** PROBLEM STATEMENT **
The lines to find are those in the entries that hold the word "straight"; copy every one of them.

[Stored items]

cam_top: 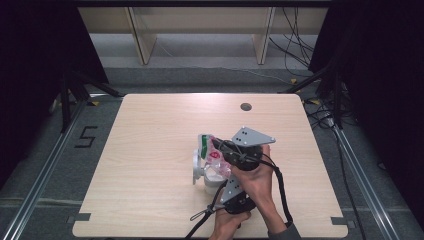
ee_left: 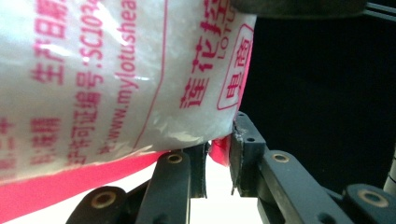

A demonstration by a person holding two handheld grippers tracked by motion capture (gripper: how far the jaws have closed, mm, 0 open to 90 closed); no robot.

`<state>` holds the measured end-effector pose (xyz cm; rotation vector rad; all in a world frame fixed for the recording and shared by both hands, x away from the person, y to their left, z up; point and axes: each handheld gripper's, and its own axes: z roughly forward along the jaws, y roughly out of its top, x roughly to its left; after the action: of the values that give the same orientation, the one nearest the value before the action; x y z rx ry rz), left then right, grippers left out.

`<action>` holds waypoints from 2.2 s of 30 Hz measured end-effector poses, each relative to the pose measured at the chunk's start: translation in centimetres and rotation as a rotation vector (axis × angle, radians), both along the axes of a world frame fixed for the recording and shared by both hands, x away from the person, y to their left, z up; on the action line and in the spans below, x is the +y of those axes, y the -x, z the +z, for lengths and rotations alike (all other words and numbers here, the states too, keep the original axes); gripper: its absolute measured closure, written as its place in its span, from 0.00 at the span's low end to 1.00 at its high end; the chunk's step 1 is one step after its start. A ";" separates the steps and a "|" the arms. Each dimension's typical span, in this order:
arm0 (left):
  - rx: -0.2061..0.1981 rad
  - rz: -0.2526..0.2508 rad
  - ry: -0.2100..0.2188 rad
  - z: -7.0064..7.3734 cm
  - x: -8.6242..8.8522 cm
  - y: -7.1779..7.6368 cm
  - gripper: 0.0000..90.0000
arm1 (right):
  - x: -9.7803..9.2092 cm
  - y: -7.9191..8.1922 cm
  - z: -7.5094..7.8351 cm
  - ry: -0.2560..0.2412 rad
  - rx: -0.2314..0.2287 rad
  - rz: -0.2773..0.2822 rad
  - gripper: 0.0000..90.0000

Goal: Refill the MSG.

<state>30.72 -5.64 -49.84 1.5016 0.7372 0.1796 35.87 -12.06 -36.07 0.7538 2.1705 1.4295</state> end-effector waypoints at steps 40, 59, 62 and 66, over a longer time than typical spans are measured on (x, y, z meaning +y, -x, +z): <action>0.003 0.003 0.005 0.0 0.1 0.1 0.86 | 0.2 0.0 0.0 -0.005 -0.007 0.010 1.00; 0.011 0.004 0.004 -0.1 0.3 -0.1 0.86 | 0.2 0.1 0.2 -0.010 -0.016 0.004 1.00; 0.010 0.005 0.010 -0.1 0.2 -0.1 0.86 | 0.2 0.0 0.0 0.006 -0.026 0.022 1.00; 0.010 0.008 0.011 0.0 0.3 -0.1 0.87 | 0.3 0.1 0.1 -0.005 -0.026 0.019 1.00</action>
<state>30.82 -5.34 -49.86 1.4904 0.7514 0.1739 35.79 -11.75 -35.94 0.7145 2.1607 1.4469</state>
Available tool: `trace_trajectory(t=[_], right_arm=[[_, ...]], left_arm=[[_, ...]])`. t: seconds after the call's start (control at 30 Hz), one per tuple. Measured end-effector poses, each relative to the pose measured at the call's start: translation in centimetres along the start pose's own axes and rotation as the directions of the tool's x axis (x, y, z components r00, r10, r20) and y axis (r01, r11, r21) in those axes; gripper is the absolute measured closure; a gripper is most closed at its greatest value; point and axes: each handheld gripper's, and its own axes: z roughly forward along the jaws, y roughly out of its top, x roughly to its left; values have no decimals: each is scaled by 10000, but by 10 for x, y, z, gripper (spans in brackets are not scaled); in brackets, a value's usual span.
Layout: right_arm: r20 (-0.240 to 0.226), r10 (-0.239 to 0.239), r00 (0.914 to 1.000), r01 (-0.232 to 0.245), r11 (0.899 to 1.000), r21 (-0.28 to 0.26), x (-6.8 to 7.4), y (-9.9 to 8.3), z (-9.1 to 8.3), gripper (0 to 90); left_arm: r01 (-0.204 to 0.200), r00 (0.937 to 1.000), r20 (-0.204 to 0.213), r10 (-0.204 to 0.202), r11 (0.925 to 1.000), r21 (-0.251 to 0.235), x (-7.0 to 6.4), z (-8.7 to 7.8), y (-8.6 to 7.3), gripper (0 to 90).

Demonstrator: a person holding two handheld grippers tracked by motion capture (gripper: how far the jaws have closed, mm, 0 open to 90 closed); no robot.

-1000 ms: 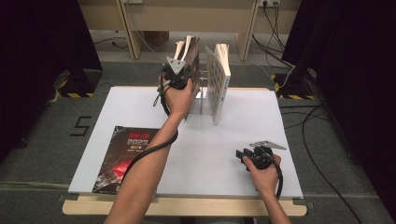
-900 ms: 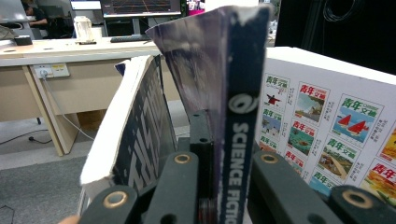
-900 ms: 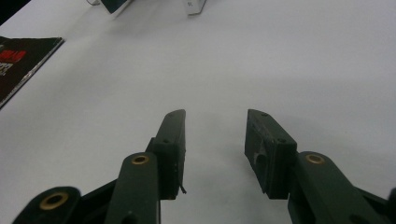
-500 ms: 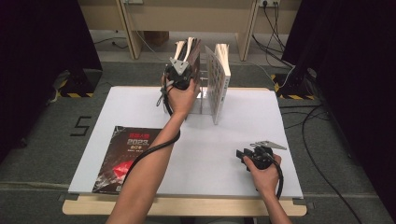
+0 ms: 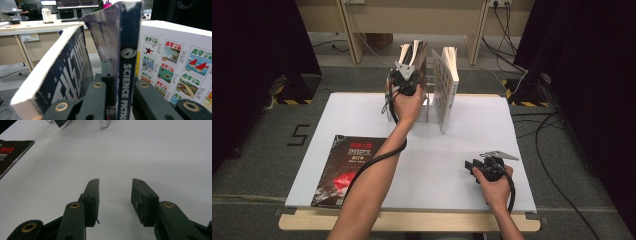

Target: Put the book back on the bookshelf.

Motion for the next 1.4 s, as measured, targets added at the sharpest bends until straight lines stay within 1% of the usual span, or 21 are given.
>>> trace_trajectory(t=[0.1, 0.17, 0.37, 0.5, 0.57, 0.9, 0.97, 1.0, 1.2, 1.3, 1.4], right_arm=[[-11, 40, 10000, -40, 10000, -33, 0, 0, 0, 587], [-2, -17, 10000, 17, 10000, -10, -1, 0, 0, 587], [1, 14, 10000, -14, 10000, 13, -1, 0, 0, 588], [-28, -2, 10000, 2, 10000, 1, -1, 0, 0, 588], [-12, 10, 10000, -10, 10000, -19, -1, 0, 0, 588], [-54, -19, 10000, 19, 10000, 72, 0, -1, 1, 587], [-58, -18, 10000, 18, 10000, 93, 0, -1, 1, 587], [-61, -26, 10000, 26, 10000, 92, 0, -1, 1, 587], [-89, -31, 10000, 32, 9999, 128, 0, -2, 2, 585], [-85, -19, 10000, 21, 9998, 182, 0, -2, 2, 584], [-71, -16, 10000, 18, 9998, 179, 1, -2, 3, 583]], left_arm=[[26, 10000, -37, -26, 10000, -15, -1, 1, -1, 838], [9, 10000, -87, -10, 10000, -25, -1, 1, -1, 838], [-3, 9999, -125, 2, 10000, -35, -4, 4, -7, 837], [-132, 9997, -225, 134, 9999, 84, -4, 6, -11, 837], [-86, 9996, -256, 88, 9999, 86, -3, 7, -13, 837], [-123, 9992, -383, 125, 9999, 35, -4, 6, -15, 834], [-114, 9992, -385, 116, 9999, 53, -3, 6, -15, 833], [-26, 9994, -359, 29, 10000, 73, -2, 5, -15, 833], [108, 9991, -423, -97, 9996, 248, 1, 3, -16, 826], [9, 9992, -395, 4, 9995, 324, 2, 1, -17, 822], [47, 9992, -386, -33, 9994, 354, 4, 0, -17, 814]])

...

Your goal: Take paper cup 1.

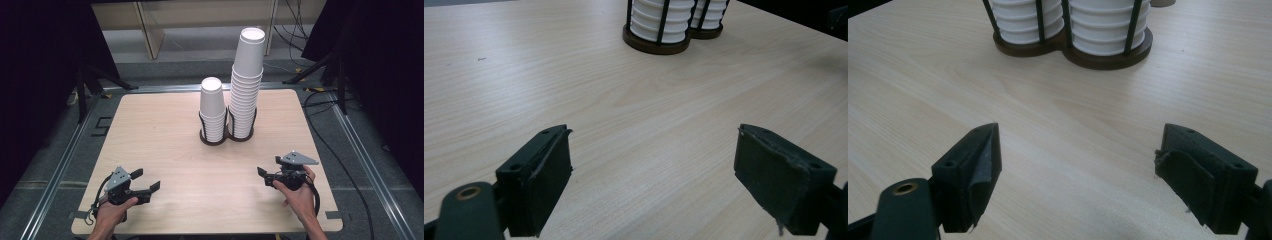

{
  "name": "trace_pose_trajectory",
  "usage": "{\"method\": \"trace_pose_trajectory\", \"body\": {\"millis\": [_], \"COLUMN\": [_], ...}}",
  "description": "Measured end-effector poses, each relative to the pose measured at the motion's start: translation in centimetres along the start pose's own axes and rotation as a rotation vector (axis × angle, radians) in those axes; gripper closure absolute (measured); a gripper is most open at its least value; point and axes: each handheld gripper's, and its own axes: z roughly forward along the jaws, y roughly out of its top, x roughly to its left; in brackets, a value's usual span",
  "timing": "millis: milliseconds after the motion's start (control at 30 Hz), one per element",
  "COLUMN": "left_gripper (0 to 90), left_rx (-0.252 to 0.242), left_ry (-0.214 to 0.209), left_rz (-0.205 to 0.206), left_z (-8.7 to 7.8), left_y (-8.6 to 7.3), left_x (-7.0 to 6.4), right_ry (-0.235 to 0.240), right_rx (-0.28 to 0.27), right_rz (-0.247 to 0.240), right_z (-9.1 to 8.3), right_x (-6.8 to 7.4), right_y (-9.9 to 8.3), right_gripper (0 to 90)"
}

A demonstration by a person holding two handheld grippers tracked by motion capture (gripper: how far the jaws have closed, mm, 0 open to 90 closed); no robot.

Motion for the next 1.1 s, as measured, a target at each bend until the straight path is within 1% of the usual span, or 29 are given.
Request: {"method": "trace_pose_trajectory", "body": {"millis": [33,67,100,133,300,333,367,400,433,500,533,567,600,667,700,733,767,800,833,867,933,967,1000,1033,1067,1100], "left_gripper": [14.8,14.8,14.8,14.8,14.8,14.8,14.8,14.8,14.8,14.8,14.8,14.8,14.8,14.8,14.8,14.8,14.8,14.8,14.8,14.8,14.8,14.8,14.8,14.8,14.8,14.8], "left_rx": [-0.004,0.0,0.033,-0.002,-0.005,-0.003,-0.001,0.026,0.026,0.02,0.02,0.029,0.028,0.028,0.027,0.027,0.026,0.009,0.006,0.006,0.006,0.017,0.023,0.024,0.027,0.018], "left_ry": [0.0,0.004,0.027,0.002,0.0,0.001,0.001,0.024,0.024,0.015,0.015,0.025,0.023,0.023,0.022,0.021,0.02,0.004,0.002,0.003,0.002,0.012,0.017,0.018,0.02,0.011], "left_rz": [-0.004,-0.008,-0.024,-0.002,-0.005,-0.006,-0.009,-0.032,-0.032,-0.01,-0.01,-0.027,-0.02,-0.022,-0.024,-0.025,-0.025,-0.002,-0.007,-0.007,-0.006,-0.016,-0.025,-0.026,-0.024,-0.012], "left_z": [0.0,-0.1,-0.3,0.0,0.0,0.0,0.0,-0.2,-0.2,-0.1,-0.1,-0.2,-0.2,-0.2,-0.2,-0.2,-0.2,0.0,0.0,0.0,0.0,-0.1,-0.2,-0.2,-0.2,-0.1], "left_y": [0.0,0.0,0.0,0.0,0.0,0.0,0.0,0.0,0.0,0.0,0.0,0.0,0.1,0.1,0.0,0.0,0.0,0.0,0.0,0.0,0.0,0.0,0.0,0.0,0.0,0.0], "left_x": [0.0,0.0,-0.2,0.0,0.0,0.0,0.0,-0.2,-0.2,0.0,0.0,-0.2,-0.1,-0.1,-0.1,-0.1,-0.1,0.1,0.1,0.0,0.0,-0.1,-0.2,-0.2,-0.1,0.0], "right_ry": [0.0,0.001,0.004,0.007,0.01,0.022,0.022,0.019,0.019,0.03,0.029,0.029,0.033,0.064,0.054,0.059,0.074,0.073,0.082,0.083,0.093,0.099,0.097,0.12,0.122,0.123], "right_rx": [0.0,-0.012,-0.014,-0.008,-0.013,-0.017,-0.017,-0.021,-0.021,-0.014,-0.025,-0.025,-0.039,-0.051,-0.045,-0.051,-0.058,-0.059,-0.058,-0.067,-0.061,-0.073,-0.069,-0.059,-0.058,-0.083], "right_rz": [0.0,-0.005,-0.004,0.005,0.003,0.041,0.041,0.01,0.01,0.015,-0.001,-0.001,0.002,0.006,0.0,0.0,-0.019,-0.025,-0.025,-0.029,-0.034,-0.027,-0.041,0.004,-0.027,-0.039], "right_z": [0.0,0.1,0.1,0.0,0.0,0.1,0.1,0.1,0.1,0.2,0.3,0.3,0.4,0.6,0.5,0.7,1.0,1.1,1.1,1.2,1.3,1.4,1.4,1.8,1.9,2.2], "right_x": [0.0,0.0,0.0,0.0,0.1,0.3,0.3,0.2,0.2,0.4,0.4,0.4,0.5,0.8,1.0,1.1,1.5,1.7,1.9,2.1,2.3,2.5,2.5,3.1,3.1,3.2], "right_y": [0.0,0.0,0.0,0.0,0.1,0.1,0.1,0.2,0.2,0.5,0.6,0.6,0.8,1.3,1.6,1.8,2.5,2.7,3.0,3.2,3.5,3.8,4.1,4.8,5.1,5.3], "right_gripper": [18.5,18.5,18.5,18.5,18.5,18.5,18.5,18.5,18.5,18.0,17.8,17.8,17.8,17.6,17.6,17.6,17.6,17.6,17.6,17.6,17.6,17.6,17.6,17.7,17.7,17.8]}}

** TASK ANSWER **
Motion for the next 1.4 s, as measured, targets added at the sharpest bends until straight lines stay within 1% of the usual span, or 21 are given.
Motion for the next 1.1 s, as measured, a target at each bend until the straight path is within 1% of the usual span, or 29 are given.

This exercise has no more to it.